Pece-Laroo legislator, Hon. Rev. Father Charles Onen agrees that there is a big problem of employment in the country, citing Gulu Regional Referral Hospital which has a gap of 73% in its establishment. Hon. Onen revealed that Gulu Regional Referral Hospital has only one Consultant medical doctor whereas the right number of consultants should be eight.

“Not that there are no medical consultants, but the salary which is offered by the referral hospitals are so low compared to salaries offered to those employed by the public universities.

Geoffrey Axuma, the Nwoya District Information Officer says there is serious problems in regard to employment. “When the Local Government advertises for a particular job, over 5,000 people may apply for a position,” Axuma claims.Nwoya was once part of the greater Gulu but according to Axuma, investors there have created some jobs.

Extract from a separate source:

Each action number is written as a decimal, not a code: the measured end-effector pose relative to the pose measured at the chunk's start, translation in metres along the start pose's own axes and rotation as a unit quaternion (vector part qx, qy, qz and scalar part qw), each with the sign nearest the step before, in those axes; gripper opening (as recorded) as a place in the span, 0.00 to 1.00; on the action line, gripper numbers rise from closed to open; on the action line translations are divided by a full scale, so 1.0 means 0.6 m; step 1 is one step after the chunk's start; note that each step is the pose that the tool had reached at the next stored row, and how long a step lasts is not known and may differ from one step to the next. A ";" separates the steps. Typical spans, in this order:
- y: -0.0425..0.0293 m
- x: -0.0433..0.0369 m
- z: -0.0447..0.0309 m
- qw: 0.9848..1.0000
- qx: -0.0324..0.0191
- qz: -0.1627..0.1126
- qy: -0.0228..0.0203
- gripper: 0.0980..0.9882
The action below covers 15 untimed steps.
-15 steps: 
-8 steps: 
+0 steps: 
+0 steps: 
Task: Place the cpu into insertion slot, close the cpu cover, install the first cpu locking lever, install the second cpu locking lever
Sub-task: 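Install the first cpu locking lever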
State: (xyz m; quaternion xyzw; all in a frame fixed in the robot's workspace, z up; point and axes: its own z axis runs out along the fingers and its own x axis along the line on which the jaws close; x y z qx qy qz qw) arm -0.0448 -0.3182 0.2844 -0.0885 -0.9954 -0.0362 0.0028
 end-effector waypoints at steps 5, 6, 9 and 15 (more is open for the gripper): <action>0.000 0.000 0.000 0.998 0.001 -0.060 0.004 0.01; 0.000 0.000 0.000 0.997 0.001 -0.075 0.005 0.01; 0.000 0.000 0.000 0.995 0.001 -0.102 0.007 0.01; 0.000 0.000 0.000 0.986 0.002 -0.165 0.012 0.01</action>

Axuma says there is minimal problem of sex works in Nwoya. He claimed that commercial farms have helped to employ people who would otherwise be loitering the streets.

“There are about 100 commercial famers, for example we have Delight Uganda, Amatheon Farm, Nuagric Farm, Afrokii Farm. Those are big farmers and each of them employs more than 500 workers,” Axuma claimed.

He says there are also farms of the locals such as that of Wilson Lutara, of the family of Alex Latim, and that of Gen. Charles OtemaAwany.

Uganda currently boasts of about 60 universities, both public and private, churning out graduates in their thousands with only a fraction that are absorbed in the labour market.

No wonder you may find highly qualified graduates who should be having formal jobs in the informal sector, and facing a lot of hardship because of competition. Most of those informal sectors are already flooded. In the market, many people sell the same kinds of commodities so they face stiff competition. There are university graduates in the motor cycle taxi business, in salons and barber shops and so forth while many more are at home with nothing to do.

As Gulu gained city status, street vendors from other parts of Uganda have flooded it with a variety of goods and they seem to have better experience than the locals, and tend to edge them out of business. They exact stiff competition to legitimate shop owners, so people keep lamenting about the hardships in the informal sector, yet the formal jobs are nowhere.